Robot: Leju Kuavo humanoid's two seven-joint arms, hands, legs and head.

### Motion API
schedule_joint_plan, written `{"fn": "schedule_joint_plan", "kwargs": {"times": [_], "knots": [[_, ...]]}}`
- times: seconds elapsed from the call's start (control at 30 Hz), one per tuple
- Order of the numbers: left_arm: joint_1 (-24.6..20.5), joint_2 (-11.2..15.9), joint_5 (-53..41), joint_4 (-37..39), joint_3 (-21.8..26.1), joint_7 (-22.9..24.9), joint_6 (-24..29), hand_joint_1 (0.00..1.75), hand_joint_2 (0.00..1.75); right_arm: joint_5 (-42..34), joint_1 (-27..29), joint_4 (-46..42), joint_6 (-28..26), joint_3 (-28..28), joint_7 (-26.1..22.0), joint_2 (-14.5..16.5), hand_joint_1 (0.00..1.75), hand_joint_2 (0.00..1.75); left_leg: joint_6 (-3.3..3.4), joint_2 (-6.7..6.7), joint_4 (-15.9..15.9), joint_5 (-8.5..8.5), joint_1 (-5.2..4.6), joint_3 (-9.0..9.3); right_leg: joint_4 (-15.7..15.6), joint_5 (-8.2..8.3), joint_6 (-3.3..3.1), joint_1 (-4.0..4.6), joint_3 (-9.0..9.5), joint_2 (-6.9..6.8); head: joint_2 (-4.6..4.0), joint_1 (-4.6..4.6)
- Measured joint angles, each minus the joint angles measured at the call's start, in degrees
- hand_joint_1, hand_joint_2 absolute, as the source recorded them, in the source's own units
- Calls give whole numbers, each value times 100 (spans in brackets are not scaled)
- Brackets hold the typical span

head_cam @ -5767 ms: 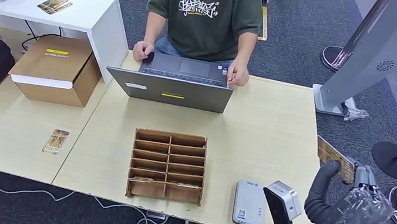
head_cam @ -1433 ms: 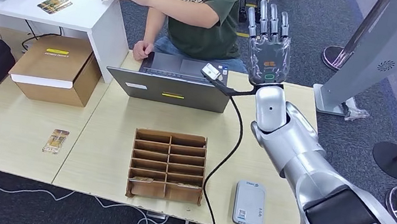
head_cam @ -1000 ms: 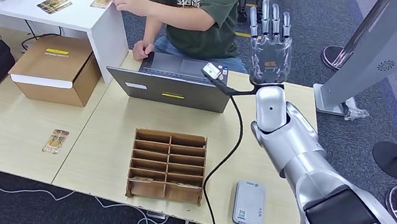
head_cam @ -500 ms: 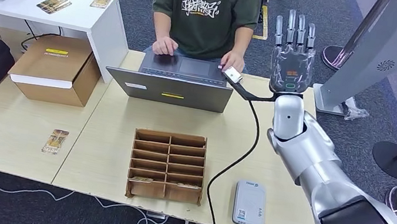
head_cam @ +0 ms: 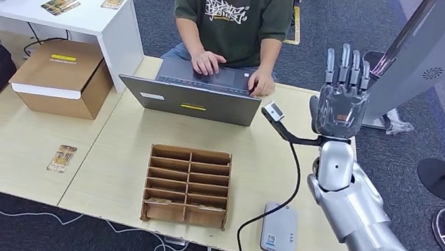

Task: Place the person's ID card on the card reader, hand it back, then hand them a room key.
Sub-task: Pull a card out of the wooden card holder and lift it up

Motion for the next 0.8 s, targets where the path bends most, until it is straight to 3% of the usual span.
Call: {"fn": "schedule_joint_plan", "kwargs": {"times": [0.17,0.43,0.57,0.7,0.8], "knots": [[24,0,37,0,9,-20,0,0,0,0,440,-404,0,-101,-42,-103,0,175,0,0,-1,0,0,-3,0,0,0,0,-1,-1,0,0],[35,-1,105,0,33,-49,-10,0,0,0,701,-685,2,-131,-33,-188,0,175,0,0,0,0,0,-2,0,0,0,0,0,-1,0,0],[75,-17,245,0,84,-68,-31,0,0,0,1235,-1107,68,-207,-63,-235,0,175,3,-5,-1,-3,0,-4,-1,-4,1,0,-1,-5,0,1],[136,-61,314,-16,180,-104,-58,0,0,0,2070,-2038,339,-29,785,-530,0,175,13,-22,-1,-14,-1,-11,-3,-18,12,-1,2,-22,0,2],[174,-99,321,-54,249,-115,-73,0,0,2,2623,-2727,532,155,1018,-774,0,175,6,-23,-1,-21,-2,-12,-3,-21,13,-1,-1,-20,0,1]]}}
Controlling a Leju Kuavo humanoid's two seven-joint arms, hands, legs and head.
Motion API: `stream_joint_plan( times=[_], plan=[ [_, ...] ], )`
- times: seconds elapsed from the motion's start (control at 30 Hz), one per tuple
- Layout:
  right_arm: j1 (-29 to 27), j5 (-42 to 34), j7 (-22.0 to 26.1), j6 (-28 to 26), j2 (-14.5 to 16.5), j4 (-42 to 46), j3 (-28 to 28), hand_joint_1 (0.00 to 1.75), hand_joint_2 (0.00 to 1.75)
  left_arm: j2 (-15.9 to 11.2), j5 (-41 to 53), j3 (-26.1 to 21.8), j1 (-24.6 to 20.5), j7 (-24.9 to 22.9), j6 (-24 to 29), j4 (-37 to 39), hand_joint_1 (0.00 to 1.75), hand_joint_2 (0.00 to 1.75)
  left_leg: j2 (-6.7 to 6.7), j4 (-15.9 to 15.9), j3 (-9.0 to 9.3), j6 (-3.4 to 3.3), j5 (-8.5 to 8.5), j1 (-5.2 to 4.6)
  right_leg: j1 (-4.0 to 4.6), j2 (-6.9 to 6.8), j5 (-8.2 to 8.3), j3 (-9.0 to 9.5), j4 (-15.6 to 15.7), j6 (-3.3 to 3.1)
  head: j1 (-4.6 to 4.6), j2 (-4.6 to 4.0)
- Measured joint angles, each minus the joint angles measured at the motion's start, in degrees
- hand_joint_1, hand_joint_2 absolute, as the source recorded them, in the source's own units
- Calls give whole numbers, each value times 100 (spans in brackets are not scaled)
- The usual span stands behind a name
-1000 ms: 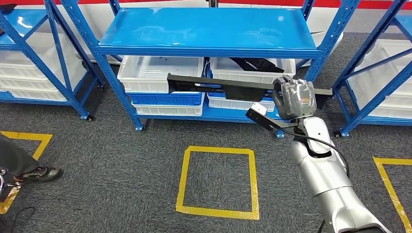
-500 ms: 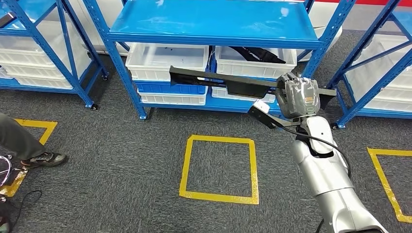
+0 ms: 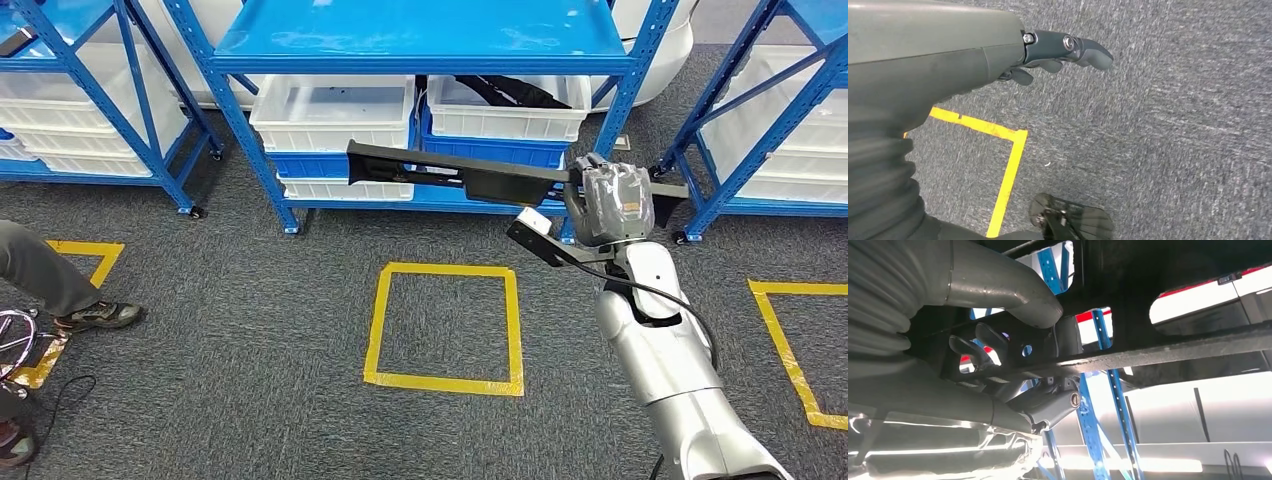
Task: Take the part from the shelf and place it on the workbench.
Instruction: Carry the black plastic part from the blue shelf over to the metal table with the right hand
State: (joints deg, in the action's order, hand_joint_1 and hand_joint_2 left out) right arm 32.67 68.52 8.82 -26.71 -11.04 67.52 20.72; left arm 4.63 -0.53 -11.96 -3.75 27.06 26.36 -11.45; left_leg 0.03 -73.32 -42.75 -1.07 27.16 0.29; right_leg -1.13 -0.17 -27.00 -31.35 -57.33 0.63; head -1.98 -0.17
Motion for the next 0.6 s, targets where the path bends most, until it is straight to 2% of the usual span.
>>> stream_joint_plan(
  times=[0.03,0.07,0.1,0.13,0.17,0.2,0.23,0.27,0.3,0.37,0.4,0.43,0.47,0.5,0.53,0.57,0.6],
  plan=[
    [9,9,5,5,4,1,-11,175,175,1,3,0,-7,-5,0,0,0,175,-22,326,267,-105,-108,-34,34,6,8,-12,-11,-9,-1,0],
    [26,16,11,11,12,1,-25,175,175,-21,7,-1,-17,-14,1,-1,0,175,-50,692,538,-249,-159,-69,65,9,20,-25,-16,-8,26,0],
    [51,21,18,21,19,-2,-37,175,175,-30,14,-1,-26,-22,3,-1,0,175,-74,1018,749,-364,-199,-111,69,9,37,-36,-17,-2,60,0],
    [73,25,24,30,28,-5,-46,175,175,-42,23,-2,-34,-29,7,-2,0,175,-95,1233,869,-448,-206,-156,51,7,67,-53,-16,25,82,0],
    [88,29,32,38,36,-9,-54,175,175,-56,29,-3,-40,-34,12,-2,0,175,-100,1339,911,-498,-202,-189,16,5,100,-77,-9,67,102,0],
    [96,33,38,44,40,-11,-59,175,175,-50,34,-3,-43,-34,15,-2,0,175,-98,1406,912,-506,-263,-228,-18,8,139,-95,10,120,95,0],
    [94,36,43,46,43,-13,-65,175,175,-56,35,-4,-47,-35,17,-2,0,175,-93,1525,941,-535,-343,-226,-28,9,152,-119,21,155,83,0],
    [97,38,49,48,39,-13,-74,175,175,-52,34,-4,-53,-34,17,-2,0,175,-88,1653,965,-555,-434,-215,-21,13,108,-169,4,162,85,0],
    [110,38,54,48,34,-13,-84,175,175,-46,35,-5,-59,-33,17,-3,0,175,-81,1780,974,-573,-523,-196,-7,15,-2,-242,-101,148,92,0],
    [135,37,65,48,16,-14,-105,175,175,-26,36,-6,-70,-31,16,-4,0,175,-65,1903,916,-537,-643,-161,-11,15,-376,-483,-666,103,104,0],
    [134,38,69,48,8,-18,-110,175,175,-15,36,-7,-72,-31,14,-4,0,175,-56,1902,856,-502,-687,-150,-38,15,-543,-603,-1045,117,104,0],
    [122,39,72,48,-1,-24,-115,175,175,-2,36,-7,-72,-31,12,-4,0,175,-46,1891,790,-448,-728,-132,-70,14,-631,-684,-1345,167,105,0],
    [107,41,73,48,-7,-31,-117,175,175,13,36,-7,-72,-31,10,-4,0,175,-37,1873,719,-393,-771,-106,-103,13,-624,-694,-1483,246,105,0],
    [99,42,73,48,-12,-38,-120,175,175,25,36,-7,-72,-31,9,-4,0,175,-26,1838,630,-335,-812,-68,-138,12,-520,-612,-1423,354,104,0],
    [101,42,73,48,-15,-42,-122,175,175,32,36,-7,-74,-31,9,-4,0,175,-15,1778,525,-275,-850,-24,-178,9,-367,-443,-1182,473,106,0],
    [116,42,75,48,-14,-42,-122,175,175,29,35,-7,-79,-30,9,-5,0,175,-7,1695,395,-215,-886,7,-204,10,-299,-227,-844,577,112,0],
    [129,43,79,48,-10,-41,-123,175,175,24,34,-8,-84,-28,9,-6,0,175,-2,1601,274,-159,-922,22,-196,23,-260,-59,-558,609,123,0]
  ],
)
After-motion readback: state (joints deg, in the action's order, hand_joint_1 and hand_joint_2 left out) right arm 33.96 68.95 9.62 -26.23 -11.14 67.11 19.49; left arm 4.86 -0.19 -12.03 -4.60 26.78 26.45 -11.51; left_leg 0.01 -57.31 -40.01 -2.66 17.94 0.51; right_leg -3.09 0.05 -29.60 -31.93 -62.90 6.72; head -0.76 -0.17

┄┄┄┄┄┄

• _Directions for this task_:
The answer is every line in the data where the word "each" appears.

• _Problem solution_:
- Measured joint angles, each minus the joint angles measured at the call's start, in degrees
- Calls give whole numbers, each value times 100 (spans in brackets are not scaled)
- Measured joint angles, each minus the joint angles measured at the motion's start, in degrees
- Calls give whole numbers, each value times 100 (spans in brackets are not scaled)

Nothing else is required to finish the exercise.